I use this primarily for external APIs with rate limits (payment gateways, third-party data providers) and for internal services that I know can't handle unlimited load. It's also useful for protecting yourself during retry storms - if a downstream service recovers and every client retries simultaneously, rate limiting prevents the thundering herd.
Bulkhead
The bulkhead pattern isolates failures. If your service calls five downstream services and one is slow, you don't want that one slow service to consume all your threads and starve the other four.
resilience4j:
bulkhead:
instances:
reportService:
maxConcurrentCalls: 10
maxWaitDuration: 100ms
thread-pool-bulkhead:
instances:
analyticsService:
maxThreadPoolSize: 5
coreThreadPoolSize: 3
queueCapacity: 10
@Bulkhead(name = "reportService")
public Report generateReport(ReportRequest request) {
return reportClient.generate(request);
}
Two flavors here. The semaphore bulkhead limits concurrent calls on the calling thread - simple and lightweight. The thread pool bulkhead runs calls on a separate thread pool - more isolation but with the overhead of thread context switching.
I default to semaphore bulkheads unless I need the stronger isolation. With virtual threads in modern Java, the thread pool bulkhead is less relevant anyway.
Timeout / Time Limiting
This is the one people forget. You set up circuit breakers and retries but don't set timeouts, so a slow downstream service ties up your threads for the default 30-second HTTP client timeout.
resilience4j:
timelimiter:
instances:
searchService:
timeoutDuration: 2s
cancelRunningFuture: true
@TimeLimiter(name = "searchService")
@CircuitBreaker(name = "searchService", fallbackMethod = "searchFallback")

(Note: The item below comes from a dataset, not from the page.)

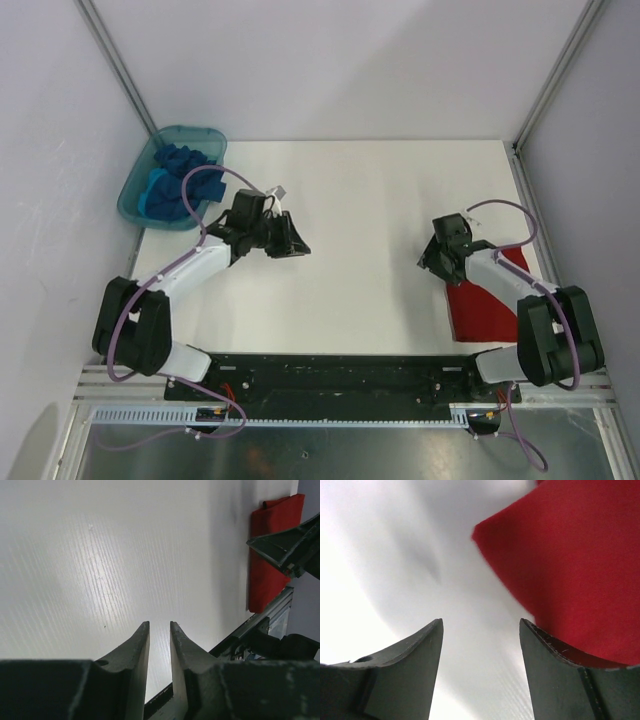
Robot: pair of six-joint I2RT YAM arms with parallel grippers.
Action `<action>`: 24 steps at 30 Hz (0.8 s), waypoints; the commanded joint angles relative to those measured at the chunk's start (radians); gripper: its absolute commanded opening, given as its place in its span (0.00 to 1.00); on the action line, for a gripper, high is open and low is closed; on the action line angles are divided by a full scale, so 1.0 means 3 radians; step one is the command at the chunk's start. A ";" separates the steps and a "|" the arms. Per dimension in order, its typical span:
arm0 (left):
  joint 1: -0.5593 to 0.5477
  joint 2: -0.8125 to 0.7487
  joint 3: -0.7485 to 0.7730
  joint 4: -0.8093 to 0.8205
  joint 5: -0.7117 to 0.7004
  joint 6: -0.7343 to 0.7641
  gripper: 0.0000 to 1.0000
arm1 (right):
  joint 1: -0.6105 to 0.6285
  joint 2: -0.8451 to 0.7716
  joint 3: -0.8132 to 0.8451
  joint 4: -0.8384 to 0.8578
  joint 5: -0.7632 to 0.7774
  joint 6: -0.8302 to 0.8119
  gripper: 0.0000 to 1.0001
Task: Fold and stack the t-shirts
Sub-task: Put the neatly folded tshirt into the corner of the board with the right arm
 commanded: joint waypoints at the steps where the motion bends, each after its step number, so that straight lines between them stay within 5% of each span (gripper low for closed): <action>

public CompletableFuture<SearchResults> search(String query) {
return CompletableFuture.supplyAsync(() -> searchClient.search(query));
}
Two seconds. If the search service can't respond in two seconds, we cancel and fall back. This is aggressive, and that's intentional. Your users aren't going to wait 30 seconds for a search result. Fail fast and give them a degraded experience rather than a frozen page.
Set your timeouts based on your SLA, not on how long the downstream service might take. If your page needs to load in 3 seconds, and you have 4 downstream calls, each one gets well under a second.
Combining Everything
In practice, I stack these patterns. Here's the order that makes sense:
@Retry(name = "paymentService")
@CircuitBreaker(name = "paymentService", fallbackMethod = "fallback")
@RateLimiter(name = "paymentService")
@Bulkhead(name = "paymentService")
@TimeLimiter(name = "paymentService")
public CompletableFuture<PaymentResult> processPayment(PaymentRequest req) {
return CompletableFuture.supplyAsync(() -> paymentClient.charge(req));
}
The execution order (innermost to outermost): TimeLimiter, Bulkhead, RateLimiter, CircuitBreaker, Retry. So a call first checks the time limit, then the bulkhead, then rate limiting, then the circuit breaker decides whether to let it through, and retries wrap the whole thing.
The Actuator Integration
Don't skip monitoring. Resilience4j exposes metrics through Spring Boot Actuator, which feeds into Prometheus/Grafana.
management:
endpoints:
web:
exposure:
include: health,circuitbreakers,ratelimiters,retries
health:
circuitbreakers:
enabled: true
You want to see your circuit breaker states on a dashboard. When something is in the open state, that's a signal that needs investigation, not just a metric to glance at.
What I've Learned the Hard Way
Resilience patterns are not a substitute for fixing the root cause. If your downstream service is flaky, the circuit breaker buys you time, but you still need to fix the service. I've seen teams get comfortable with their fallbacks and never address why the payment service goes down every Thursday at 4 PM.
Also, test your fallbacks. They're code paths that rarely execute, which means they're code paths that are rarely correct. Run chaos engineering exercises - kill a downstream service intentionally and verify that the fallback actually works. The worst time to discover your fallback throws a NullPointerException is during a real outage.